The Minister’s rantings, which came after his claim that most beneficiaries of petroleum subsidy are the elites, further show how disconnected, and far removed, the government is from the ordinary folks.
3. Buhari’s blame games
President Buhari on Tuesday, November 24, yet again, looked for some extraneous reasons to explain the debilitating state of insecurity in Nigeria and some other West African countries. This time, he blamed mercenaries out of Libya for the worsening security menace in the region.
Buhari, who spoke when he received a special envoy from Chad at the State House in Abuja, said upon the death of Gaddafi, the “mercenaries became scattered and spread out into the Sahel region, causing insecurity and chaos wherever they found themselves.”
Why it matters
The degeneration to militancy and war, no doubt, reflects the rise of resistance to injustice and oppression in most West African societies.
However, while Buhari’s Libya analysis could be right, the insecurity ravaging the region is a clear sign of failure of leadership.

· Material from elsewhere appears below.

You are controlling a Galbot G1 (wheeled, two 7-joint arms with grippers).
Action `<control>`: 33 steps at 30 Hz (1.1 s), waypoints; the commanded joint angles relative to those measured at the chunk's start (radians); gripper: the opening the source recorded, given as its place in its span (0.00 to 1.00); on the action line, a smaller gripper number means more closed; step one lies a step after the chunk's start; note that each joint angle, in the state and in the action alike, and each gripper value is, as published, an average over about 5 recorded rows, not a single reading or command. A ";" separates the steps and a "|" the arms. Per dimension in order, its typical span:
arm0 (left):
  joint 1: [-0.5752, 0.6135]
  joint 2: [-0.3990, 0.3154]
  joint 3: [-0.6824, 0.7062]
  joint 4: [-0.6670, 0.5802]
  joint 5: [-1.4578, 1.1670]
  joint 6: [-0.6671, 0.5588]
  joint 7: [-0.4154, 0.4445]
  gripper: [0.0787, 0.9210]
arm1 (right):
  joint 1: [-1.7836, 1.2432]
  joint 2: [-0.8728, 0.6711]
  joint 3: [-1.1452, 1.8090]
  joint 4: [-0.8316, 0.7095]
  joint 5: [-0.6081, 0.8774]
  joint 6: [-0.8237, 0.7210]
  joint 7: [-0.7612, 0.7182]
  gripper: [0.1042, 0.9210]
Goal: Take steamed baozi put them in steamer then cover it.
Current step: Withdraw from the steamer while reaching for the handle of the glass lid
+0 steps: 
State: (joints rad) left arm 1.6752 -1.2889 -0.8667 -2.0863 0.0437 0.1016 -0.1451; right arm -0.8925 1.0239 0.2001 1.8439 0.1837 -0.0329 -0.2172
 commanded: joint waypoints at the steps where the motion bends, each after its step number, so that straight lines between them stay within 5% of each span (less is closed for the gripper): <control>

As terrorism takes on a global posture, an ideal response would most probably lie in an effective multilateral arrangement that would seek to contain its spread across borders.
Ultimately, a more sustainable response would require the institutionalization of good governance, transparency and accountability in the management of the resources of these troubled states.
Identifying the challenges, as Buhari did, will amount to mere academics except Nigeria leads by example.
4. S/South’s restructuring melody
The governors of the South-South and leaders of the region on Tuesday, November 24, reiterated the need for Nigeria to be restructured. They spoke at Government House, Port Harcourt, Rivers State.
The Chairman of South-South Governors Forum, Ifeanyi Okowa, who presented the demand during a consultative meeting with a Federal Government delegation in Rivers State had said: “For us in the South-South, the #ENDSARS protest is a metaphor of almost all that is wrong with us, our refusal to properly understand issues, and imbibe and entrench the virtues of justice, fairness and equity.
“The previous system of true federalism was jettisoned and it created a powerful center controlling and distributing all the resources unevenly. There was now a strong desire to restructure the country in order to guarantee peace, security, stability and progress of the nation.”
Why it matters
The demand by the South-South leaders further deepens the fault lines in the country, and the unwillingness by the political leadership to allow for meaningful dialogue is capable of stoking more tension and may create the basis for an implosion.
But beyond the political games, it is easy to discern that Nigerian politicians seem to have perfected the art of playing ethnic and religious cards to keep the citizens perpetually distracted while using them as pawns in the political chess board.
As long as this persists, the country’s search for enduring peace and stability might well be a mirage.
5. Ndume’s woes
The Chairman of the Senate Committee on the Army, Ali Ndume, on Monday, November 23, got a taste of life behind bars following Justice Okon Abang’s order that saw him remanded in prison custody for failing to produce the defunct Pension Reformed Taskforce Team Chairman, Abdulrasheed Maina, in court in alleged N2.2 billion fraud trial.
Abang, while ordering Ndume to be remanded in prison, said that the senator failed “to file a formal application to explain why he should not forfeit the N500million bail bond he deposed to on May 5 to stand as surety for Maina.”
Ndume, however, was granted bail on Friday, November 27, after spending five days at the Kuje Correctional Centre, Abuja.
Why it matters
The order by Justice Okon Abang is a reassuring signal that the law is no respecter of persons, and that the wheel of justice grinds slowly.
Indeed, it comes as a warning that the long arms of the law, as it is often said, will catch up with anyone who violates laid down rules and regulations.
Finally, if politics is not the driving motive for the renewed battle to bring Abdulrasheed Maina to justice, then it must be said that the judiciary may have found its lost voice.